WHAT TO PRODUCE:
A copy of the listing below is needed, exact in every line and without images.

DATASET SECTION:
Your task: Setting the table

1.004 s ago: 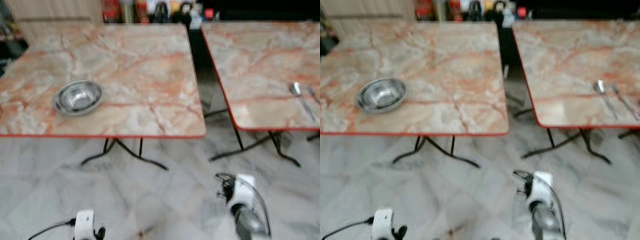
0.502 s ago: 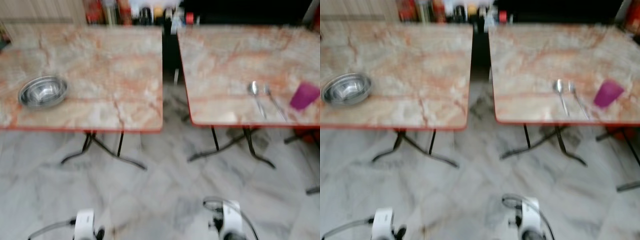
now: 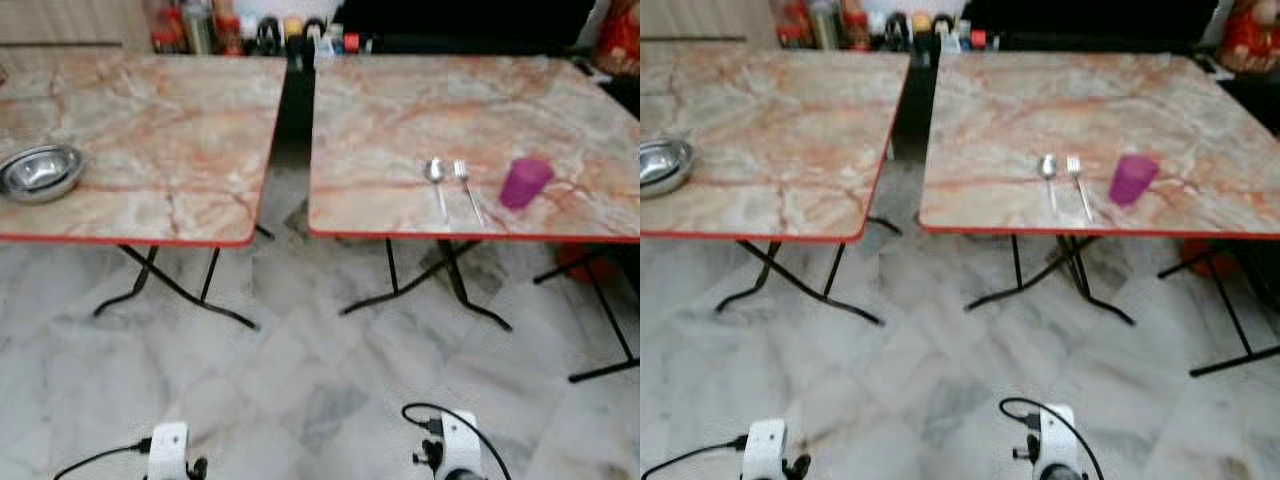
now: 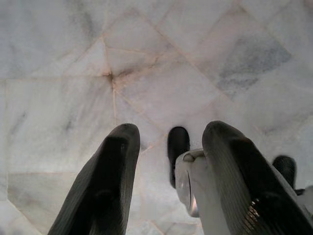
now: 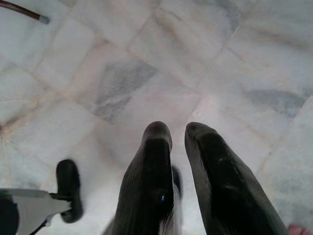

SOLUTION FOR THIS TASK:
Your task: Setting the table

1.004 s ago: 
0.502 s ago: 
now: 
now: 
now: 

No additional output is required for this exercise.